Vamos apenas mudar apenas uma coisa no arquivo, na linha exec coloque o -v, para ele rodar mostrando mais detalhes, como os exibir os clientes conectando, ficando assim: ExecStart=/usr/local/bin/endlessh -v

Vamos copiar o arquivo para ser identificado: sudo cp endlessh.service /etc/systemd/system/, agora faça sudo systemctl daemon-reload para que seja reconhecido, e então finalmente sudo systemctl enable endlessh, agora o endlessh está habilitado e deve iniciar automaticamente, para iniciá-lo agora faça sudo systemctl start endlessh.

Só para ter certeza, faça sudo systemctl status endlessh. Podemos ver o status do serviço

Como queríamos, o serviço está rodando.

Também podemos reiniciar o serviço com restart (sudo systemctl restart endlessh), e stop para parar. Para desativar temos o disable, porém caso o serviço seja dependência de outro serviço ele pode acabar sendo iniciado. Nesses casos utilize o mask que previne que o serviço seja iniciado. Por fim, temos o reload que faz que com o serviço carregue sua nova configuração sem derrubar o serviço.

journalctl: Acessando os logs

Agora que o endlessh está rodando e é iniciado automaticamente, como faço para acessar a saída dele para vem quem está conectando?

No systemd os logs de todos serviços podem ser acessados através do comando journalctl, faça sudo journalctl e veja os logs de todos serviços, inclusive do kernel.

Para vermos apenas do endlessh: sudo journalctl -u endlessh

logs do endlessh

logs do endlessh

Bora analisar os dados? 🤓

Podemos pegar a saída do journalctl e jogar num arquivo para ser lido e parseado para ser colocado num dataframe, por exemplo.

para fazer isso, basta rodar o comando:

journalctl -u endlessh.service > /tmp/endlessh.log

Dessa forma os logs estarão em /tmp/endlessh.log. Depois disso basta fazer um programa que lê o arquivo, para fazer suas análises. Mas né, sem tempo irmão 😛. Vamos pela solução simples, usar comandos de processamento de texto, do Unix ✨:

sudo journalctl -u endlessh --since 2021-01-15 --until 2021-01-16 | grep CLOSE | wc -l
1044

Da mesma forma que o operador > joga a saída pra um arquivo o | (chamado de pipe) redireciona a saída para o outro comando, dessa forma o commando acima conta quantas linhas CLOSE tinha. Ou seja no período de 1 dia tivemos 1044 conexões.

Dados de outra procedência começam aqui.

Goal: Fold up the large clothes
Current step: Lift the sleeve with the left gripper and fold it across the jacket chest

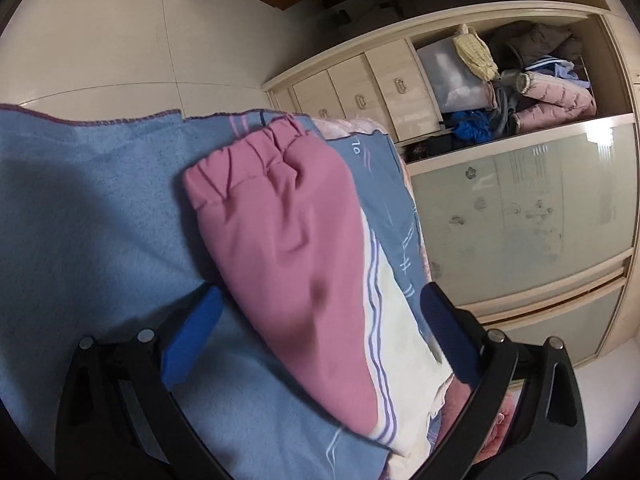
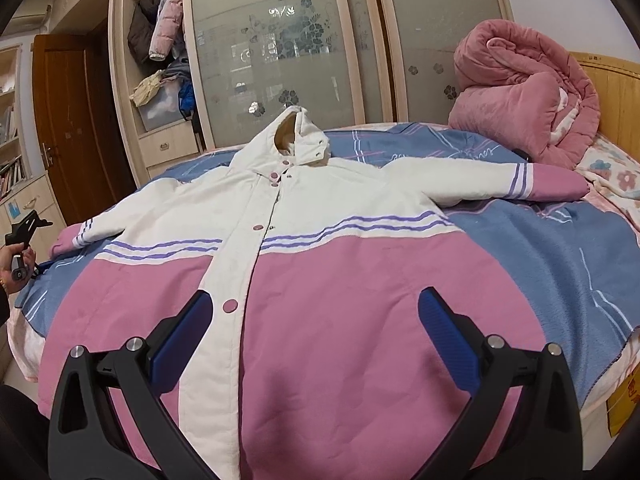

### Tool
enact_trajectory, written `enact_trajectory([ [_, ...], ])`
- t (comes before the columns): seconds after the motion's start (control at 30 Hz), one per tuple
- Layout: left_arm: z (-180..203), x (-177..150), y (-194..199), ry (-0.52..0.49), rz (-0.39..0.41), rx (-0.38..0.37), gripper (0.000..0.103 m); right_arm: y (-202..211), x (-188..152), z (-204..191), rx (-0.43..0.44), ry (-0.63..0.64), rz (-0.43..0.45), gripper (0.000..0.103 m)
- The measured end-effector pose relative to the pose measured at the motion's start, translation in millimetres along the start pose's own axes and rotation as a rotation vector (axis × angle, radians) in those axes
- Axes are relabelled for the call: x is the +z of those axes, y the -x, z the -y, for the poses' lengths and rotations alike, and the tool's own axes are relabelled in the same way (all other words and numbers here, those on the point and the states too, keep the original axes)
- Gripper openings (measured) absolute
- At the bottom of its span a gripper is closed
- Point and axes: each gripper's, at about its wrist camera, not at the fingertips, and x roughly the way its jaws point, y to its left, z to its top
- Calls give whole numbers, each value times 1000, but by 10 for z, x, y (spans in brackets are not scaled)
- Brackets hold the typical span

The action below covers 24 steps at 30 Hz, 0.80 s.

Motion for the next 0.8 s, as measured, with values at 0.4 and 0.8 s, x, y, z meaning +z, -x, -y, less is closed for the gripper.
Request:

sudo journalctl -u endlessh --since 2021-01-15 --until 2021-01-16 | grep CLOSE | awk '{print $8}' | sort | uniq -c | sort -hr
    
    705 host=::ffff:218.92.0.210
     32 host=::ffff:87.251.77.206
     12 host=::ffff:81.161.63.103
     10 host=::ffff:221.181.185.220
      9 host=::ffff:81.161.63.100
      9 host=::ffff:222.187.222.53
      9 host=::ffff:221.181.185.148
      8 host=::ffff:221.181.185.135
      8 host=::ffff:122.194.229.122
      7 host=::ffff:218.92.0.211
      6 host=::ffff:81.161.63.252
      6 host=::ffff:81.161.63.101
[...]

O comando acima mostra os IPs que fizeram mais conexões.

Conclusão

Neste texto aprendemos como proteger seu servidor ssh, dessa forma ninguém não autorizado vai conseguir acessar seu servidor. E mostramos como colocar no ar um tarpit para ajudar a proteger quem ainda está vulnerável. Além disso aprendemos como manejar serviços e fazer processamento de texto de uma forma bem rápida, usando ferramentas Unix, que são tarefas muito importantes na administração de sistemas.

Como continuação dessa jornada de implementar as boas praticas de segurança, sugiro o seguinte tutorial da DigitalOcean: 7 Medidas de Segurança para Proteger Seus Servidores. Para segurança digital pessoal, o vídeo da Eva Galperin é excelente: Especialista em Internet desmistifica cyber segurança.